↓↓↓

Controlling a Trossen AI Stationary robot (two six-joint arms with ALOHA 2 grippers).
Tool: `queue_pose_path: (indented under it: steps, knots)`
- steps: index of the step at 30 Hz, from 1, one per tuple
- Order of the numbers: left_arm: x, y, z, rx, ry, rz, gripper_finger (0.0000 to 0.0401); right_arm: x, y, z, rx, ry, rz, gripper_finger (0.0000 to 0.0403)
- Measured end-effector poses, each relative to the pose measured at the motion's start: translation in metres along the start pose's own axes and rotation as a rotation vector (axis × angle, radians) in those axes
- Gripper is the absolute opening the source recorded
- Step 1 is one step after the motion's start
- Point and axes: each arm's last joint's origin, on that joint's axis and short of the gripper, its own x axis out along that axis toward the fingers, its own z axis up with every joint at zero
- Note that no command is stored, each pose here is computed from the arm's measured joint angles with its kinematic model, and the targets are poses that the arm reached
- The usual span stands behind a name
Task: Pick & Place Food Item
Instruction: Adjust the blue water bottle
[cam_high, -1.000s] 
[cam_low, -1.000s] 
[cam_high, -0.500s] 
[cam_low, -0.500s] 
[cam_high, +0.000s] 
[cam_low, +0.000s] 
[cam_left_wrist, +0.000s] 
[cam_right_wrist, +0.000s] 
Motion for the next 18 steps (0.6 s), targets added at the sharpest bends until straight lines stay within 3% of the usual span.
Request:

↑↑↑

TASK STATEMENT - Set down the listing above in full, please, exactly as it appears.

RESULT OF THIS EXERCISE -
Controlling a Trossen AI Stationary robot (two six-joint arms with ALOHA 2 grippers).
Tool: `queue_pose_path: (indented under it: steps, knots)`
- steps: index of the step at 30 Hz, from 1, one per tuple
- Order of the numbers: left_arm: x, y, z, rx, ry, rz, gripper_finger (0.0000 to 0.0401); right_arm: x, y, z, rx, ry, rz, gripper_finger (0.0000 to 0.0403)
- Measured end-effector poses, each relative to the pose measured at the motion's start: translation in metres along the start pose's own axes and rotation as a rotation vector (axis × angle, radians) in those axes
- Gripper is the absolute opening the source recorded
- Step 1 is one step after the motion's start
- Point and axes: each arm's last joint's origin, on that joint's axis and short of the gripper, its own x axis out along that axis toward the fingers, its own z axis up with every joint at zero
- Note that no command is stored, each pose here is computed from the arm's measured joint angles with its kinematic model, and the targets are poses that the arm reached
- The usual span stands behind a name
Task: Pick & Place Food Item
Instruction: Adjust the blue water bottle
[cam_high, -1.000s] 
[cam_low, -1.000s] 
[cam_high, -0.500s] 
[cam_low, -0.500s] 
[cam_high, +0.000s] 
[cam_low, +0.000s] 
[cam_left_wrist, +0.000s] 
[cam_right_wrist, +0.000s] 
Motion for the next 18 steps (0.6 s), targets added at the sharpest bends until straight lines stay within 3% of the usual span.
Request:

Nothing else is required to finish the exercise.